REQUIREMENT
Restate word for word the lines below from the one that has "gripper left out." through the one that has "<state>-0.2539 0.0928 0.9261", keeping both and dropping all pictures.

*** Opening of PROVIDED DATA ***

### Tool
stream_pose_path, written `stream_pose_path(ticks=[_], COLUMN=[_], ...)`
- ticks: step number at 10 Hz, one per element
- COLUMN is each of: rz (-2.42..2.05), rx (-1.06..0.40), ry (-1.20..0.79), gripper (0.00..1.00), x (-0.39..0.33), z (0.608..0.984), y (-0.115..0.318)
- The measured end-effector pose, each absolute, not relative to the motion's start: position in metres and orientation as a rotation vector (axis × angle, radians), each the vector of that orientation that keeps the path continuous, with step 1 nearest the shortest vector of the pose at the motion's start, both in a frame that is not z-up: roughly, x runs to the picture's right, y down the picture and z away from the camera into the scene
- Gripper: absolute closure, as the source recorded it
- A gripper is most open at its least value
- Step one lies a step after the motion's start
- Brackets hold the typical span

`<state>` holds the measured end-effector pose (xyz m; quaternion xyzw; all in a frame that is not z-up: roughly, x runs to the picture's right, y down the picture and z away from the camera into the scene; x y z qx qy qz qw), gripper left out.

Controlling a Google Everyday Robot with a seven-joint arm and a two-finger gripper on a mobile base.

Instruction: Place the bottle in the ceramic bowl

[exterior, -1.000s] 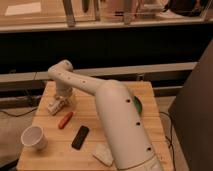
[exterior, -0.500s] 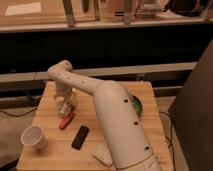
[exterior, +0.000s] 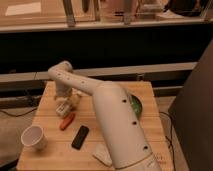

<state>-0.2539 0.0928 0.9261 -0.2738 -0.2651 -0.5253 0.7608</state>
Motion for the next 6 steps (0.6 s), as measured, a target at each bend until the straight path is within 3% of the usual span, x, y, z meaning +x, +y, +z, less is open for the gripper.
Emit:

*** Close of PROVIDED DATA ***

ANSWER TO THIS EXERCISE
`<state>` holds the measured end-effector pose (xyz m; quaternion xyzw; all in a frame that is not z-up: roughly, x runs to the picture's right, y down the picture and z away from the camera into the scene; x y z qx qy qz qw), gripper left out.

Controlling a Google Everyday Robot with a seven-joint arm and a two-finger gripper on a mobile base.

Instruction: Place the bottle in the ceramic bowl

[exterior, -1.000s] 
[exterior, -0.500s] 
[exterior, +0.000s] 

<state>-0.2539 0.0928 0.9261 -0.2738 -0.2651 -0.5253 0.7608</state>

No additional output is needed.